VXLAN – techbloc.net

This article is about OpenShift networking in general but I also want to look at the Kubernetes CNI feature NetworkPolicy in a bit more detail. The latest OpenShift version 3.11 comes with three SDN deployment models:

ovs-subnet – This creates a single large vxlan between all the namespace and everyone is able to talk to each other.
ovs-multitenant – As the name already says this separates the namespaces into separate vxlan’s and only resources within the namespace are able to talk to each other. You have the possibility to join or making namespaces global.
ovs-networkpolicy – The newest SDN deployment method for OpenShift to enabling micro-segmentation to control the communication between pods and namespaces.
ovs-ovn – Next generation SDN for OpenShift but not yet officially released for OpenShift. For more information visit the OpenvSwitch Github repository ovn-kubernetes.

Here an overview of the common ovs-multitenant software defined network:

On an OpenShift node the tun0 interfaces owns the default gateway and is forwarding traffic to external endpoints outside the OpenShift platform or routing internal traffic to the openvswitch overlay. Both openvswitch and iptables are central components which are very important for the networking on the platform.

Read the official OpenShift documentation managing networking or configuring the SDN for more information.

NetworkPolicy in Action

Let me first explain the example I use to test NetworkPolicy. We will have one hello-openshift pod behind service, and a busybox pod for testing the internal communication. I will create a default ingress deny policy and specifically allow tcp port 8080 to my hello-openshift pod.

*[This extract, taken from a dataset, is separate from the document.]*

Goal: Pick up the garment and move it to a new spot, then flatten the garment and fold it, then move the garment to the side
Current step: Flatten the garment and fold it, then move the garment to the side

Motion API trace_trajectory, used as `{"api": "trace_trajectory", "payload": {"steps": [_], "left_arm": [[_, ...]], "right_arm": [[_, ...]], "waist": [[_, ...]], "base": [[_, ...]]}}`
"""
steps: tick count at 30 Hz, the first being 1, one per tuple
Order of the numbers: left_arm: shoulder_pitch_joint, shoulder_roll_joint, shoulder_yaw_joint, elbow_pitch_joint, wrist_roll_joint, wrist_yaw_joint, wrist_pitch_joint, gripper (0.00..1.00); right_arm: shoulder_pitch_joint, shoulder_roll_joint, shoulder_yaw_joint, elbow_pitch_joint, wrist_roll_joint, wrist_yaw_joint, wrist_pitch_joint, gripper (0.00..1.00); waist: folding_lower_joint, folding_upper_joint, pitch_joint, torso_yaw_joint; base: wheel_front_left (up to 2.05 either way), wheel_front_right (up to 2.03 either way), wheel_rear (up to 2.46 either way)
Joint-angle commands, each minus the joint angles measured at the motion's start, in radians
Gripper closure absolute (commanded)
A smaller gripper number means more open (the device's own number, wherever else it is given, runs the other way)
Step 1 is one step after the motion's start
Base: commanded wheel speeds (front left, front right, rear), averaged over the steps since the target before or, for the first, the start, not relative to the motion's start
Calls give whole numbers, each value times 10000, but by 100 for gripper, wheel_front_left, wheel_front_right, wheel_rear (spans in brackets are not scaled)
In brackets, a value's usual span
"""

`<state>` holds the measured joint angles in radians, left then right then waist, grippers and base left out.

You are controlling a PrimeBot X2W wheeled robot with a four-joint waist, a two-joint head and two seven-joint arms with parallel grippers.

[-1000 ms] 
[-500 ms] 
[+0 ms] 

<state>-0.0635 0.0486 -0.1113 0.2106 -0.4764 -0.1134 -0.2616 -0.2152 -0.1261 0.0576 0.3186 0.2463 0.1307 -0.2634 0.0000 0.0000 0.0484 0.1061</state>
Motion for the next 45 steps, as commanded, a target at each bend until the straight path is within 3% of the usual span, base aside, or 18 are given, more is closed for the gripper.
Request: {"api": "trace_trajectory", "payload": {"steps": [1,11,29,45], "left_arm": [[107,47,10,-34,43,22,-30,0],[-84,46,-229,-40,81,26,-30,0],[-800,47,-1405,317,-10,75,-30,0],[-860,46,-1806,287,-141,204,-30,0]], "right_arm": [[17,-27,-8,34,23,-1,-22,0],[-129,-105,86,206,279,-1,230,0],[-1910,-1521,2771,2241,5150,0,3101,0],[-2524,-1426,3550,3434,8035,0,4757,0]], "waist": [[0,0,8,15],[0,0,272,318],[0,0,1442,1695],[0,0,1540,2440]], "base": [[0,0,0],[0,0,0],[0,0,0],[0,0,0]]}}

I am not planning to restrict the busybox pod with an egress policy, so all egress traffic is allowed.

Here you find the example yaml files to replicate the layout: busybox.yml and hello-openshift.yml

Short recap about Kubernetes service definition, they are just simple iptables entries and for this reason you cannot restrict them with NetworkPolicy.

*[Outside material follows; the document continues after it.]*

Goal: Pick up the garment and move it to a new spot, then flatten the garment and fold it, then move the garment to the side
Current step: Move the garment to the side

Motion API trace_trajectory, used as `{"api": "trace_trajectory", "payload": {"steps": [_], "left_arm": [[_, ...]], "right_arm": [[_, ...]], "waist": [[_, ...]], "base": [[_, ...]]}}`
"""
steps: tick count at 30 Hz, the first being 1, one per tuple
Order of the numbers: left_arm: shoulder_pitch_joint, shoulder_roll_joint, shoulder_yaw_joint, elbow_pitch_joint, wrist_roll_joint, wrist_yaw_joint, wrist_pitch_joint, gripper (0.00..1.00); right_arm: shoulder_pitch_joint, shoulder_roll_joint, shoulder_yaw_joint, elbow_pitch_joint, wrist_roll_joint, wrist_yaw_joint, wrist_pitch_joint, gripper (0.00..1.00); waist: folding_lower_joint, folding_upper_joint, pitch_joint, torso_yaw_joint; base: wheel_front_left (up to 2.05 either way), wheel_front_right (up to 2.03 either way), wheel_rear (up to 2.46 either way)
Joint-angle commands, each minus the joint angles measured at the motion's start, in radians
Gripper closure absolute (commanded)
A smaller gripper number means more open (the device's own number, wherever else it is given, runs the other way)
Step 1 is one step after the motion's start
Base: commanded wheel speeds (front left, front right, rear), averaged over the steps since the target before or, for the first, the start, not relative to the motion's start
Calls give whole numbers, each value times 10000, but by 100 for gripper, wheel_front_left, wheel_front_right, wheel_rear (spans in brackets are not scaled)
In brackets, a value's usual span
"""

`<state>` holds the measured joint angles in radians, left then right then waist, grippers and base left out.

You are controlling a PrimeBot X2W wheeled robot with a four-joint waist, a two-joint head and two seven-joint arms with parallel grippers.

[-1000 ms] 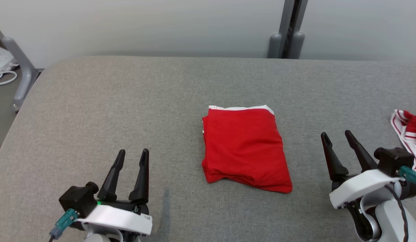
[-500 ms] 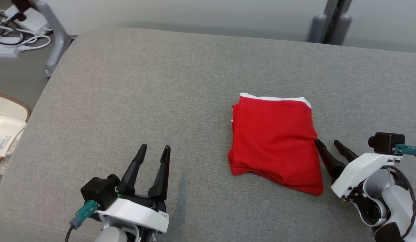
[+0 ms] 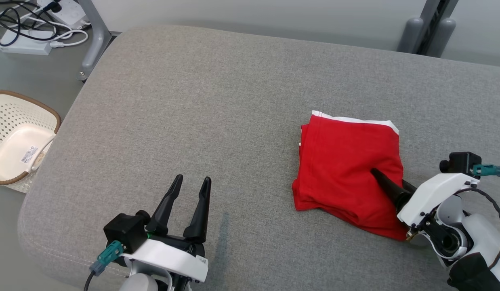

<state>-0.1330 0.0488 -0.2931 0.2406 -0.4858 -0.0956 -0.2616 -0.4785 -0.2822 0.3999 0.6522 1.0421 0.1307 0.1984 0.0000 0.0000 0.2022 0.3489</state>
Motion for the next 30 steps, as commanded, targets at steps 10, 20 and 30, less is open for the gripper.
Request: {"api": "trace_trajectory", "payload": {"steps": [10,20,30], "left_arm": [[-246,42,-70,-18,-105,79,-30,0],[-259,39,-78,-30,166,28,-30,0],[-815,42,-634,44,536,-136,-30,0]], "right_arm": [[-233,-80,1089,249,360,-1,400,100],[-870,-896,2199,-12,-339,-1,-822,100],[-2104,-2759,4018,-943,-2178,-1,-1089,100]], "waist": [[0,0,76,134],[0,0,-60,-296],[0,0,265,-1931]], "base": [[0,0,0],[0,0,0],[0,0,0]]}}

[root@master1 ~]# iptables-save | grep 172.30.231.77
-A KUBE-SERVICES ! -s 10.128.0.0/14 -d 172.30.231.77/32 -p tcp -m comment --comment "myproject/hello-app-http:web cluster IP" -m tcp --dport 80 -j KUBE-MARK-MASQ
-A KUBE-SERVICES -d 172.30.231.77/32 -p tcp -m comment --comment "myproject/hello-app-http:web cluster IP" -m tcp --dport 80 -j KUBE-SVC-LFWXBQW674LJXLPD
[root@master1 ~]#

When you install OpenShift with ovs-networkpolicy, the default policy allows all traffic within a namespace. Let’s do a first test without a custom NetworkPolicy rule to see if I am able to connect to my hello-app-http service.

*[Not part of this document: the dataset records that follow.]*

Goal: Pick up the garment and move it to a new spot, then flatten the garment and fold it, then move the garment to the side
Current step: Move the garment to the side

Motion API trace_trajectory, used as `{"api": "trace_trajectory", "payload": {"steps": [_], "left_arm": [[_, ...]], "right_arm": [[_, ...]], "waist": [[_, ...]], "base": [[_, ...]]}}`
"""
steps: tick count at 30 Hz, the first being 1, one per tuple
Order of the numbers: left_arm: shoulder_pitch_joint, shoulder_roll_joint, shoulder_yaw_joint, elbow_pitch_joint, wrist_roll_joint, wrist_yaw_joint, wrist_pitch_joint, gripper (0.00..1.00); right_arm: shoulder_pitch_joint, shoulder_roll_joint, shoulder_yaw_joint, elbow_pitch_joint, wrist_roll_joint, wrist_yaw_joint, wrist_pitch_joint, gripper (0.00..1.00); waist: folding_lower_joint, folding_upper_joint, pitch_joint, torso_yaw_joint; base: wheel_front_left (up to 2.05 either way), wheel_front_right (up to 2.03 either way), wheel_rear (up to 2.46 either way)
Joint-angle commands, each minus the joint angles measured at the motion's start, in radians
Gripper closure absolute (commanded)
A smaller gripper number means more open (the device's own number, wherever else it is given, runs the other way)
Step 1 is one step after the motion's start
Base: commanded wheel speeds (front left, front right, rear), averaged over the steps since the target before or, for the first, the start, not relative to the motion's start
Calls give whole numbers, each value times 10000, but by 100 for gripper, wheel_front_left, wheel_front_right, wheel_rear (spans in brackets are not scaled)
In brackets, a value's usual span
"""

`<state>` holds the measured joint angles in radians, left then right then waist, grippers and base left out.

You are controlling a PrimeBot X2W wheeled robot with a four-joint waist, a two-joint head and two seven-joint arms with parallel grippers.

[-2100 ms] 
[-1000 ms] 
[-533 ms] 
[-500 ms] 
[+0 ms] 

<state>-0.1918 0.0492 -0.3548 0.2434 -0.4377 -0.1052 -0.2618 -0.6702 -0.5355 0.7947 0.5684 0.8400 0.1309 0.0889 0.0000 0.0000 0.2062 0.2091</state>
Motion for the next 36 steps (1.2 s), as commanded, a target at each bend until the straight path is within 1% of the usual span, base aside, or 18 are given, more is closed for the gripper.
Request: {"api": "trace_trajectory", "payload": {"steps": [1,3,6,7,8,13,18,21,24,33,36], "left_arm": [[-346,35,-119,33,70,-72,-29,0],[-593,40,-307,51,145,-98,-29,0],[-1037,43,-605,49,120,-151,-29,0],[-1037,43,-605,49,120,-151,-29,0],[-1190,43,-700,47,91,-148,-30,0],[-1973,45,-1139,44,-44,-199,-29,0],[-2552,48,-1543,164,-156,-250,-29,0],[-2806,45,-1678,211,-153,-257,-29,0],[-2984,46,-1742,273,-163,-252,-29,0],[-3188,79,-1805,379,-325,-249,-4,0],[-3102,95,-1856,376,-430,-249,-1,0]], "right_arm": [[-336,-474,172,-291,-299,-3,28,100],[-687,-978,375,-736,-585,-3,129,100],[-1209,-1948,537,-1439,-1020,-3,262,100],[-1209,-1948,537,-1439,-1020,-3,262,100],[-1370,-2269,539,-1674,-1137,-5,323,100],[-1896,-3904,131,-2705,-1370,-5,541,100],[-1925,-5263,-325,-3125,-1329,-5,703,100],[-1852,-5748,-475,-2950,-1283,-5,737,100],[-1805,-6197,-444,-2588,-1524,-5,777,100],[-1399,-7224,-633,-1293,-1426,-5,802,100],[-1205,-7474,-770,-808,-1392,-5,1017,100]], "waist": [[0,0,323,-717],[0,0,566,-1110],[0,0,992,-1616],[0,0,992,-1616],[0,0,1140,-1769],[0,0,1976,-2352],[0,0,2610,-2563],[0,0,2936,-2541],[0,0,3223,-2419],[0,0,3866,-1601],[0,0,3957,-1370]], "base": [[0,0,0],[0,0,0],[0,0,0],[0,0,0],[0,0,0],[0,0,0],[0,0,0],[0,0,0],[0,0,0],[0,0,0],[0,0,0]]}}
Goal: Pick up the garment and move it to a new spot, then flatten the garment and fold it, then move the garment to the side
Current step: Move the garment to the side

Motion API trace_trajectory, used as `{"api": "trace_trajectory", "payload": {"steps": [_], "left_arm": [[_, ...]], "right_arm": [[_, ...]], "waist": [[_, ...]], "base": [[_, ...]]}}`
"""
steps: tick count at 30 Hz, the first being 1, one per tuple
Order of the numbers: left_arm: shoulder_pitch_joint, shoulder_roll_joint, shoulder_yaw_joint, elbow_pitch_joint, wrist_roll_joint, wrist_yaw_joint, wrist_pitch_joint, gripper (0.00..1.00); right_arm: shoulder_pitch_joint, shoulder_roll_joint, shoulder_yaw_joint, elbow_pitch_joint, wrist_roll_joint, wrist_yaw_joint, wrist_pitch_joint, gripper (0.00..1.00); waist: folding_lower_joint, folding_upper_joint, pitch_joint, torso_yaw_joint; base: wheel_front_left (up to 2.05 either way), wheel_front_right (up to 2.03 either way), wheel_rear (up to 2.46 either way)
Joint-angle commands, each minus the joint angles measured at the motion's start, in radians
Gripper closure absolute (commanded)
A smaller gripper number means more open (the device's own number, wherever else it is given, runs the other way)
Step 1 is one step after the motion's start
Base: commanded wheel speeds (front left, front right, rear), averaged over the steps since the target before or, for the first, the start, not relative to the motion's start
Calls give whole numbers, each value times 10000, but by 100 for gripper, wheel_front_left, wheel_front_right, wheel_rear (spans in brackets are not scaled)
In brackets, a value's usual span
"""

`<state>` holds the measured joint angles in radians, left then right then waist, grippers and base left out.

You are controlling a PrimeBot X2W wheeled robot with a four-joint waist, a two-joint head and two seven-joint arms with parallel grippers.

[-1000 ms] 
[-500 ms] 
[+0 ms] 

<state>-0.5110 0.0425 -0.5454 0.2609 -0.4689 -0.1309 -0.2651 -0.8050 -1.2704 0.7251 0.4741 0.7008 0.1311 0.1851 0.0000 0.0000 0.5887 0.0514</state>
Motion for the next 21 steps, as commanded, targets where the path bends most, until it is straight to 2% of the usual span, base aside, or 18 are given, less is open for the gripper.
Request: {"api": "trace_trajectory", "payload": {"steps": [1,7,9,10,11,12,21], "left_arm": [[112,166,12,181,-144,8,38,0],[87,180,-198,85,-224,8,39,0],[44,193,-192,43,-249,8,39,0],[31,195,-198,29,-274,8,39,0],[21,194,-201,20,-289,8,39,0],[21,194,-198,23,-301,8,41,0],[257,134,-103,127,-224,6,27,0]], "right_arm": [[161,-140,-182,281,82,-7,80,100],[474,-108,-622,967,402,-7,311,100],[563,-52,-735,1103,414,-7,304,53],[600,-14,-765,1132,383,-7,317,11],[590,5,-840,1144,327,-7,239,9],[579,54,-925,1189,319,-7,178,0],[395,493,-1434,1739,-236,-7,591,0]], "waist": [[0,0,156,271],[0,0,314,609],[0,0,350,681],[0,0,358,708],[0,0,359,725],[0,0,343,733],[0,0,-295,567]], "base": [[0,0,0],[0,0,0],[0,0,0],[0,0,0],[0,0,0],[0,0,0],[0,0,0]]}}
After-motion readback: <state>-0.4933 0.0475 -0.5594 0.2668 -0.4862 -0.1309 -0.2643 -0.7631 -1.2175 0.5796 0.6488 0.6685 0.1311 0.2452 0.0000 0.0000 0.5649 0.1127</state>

[root@master1 ~]# oc exec busybox-1-wn592 -- wget -S --spider http://hello-app-http
Connecting to hello-app-http (172.30.231.77:80)
  HTTP/1.1 200 OK
  Date: Tue, 19 Feb 2019 13:59:04 GMT
  Content-Length: 17
  Content-Type: text/plain; charset=utf-8
  Connection: close

[root@master1 ~]#

Now we add a default ingress deny policy to the namespace:

kind: NetworkPolicy
apiVersion: networking.k8s.io/v1
metadata:
  name: deny-all-ingress
spec:
  podSelector:
  ingress: []

After applying the default deny policy you are not able to connect to the hello-app-http service. The connection is timing out because no flows entries are defined yet in the OpenFlow table:

[root@master1 ~]# oc exec busybox-1-wn592 -- wget -S --spider http://hello-app-http
Connecting to hello-app-http (172.30.231.77:80)
wget: can't connect to remote host (172.30.231.77): Connection timed out
command terminated with exit code 1
[root@master1 ~]#

Let’s add a new policy and allow tcp port 8080 and specifying a podSelector to match all pods with the label “role: web”.

kind: NetworkPolicy
apiVersion: networking.k8s.io/v1
metadata:
  name: allow-tcp8080
spec:
  podSelector:
    matchLabels:
      role: web
  ingress:
  - ports:
    - protocol: TCP
      port: 8080

This alone doesn’t do anything, you still need to patch the deployment config and add the label “role: web” to your deployment config metadata information.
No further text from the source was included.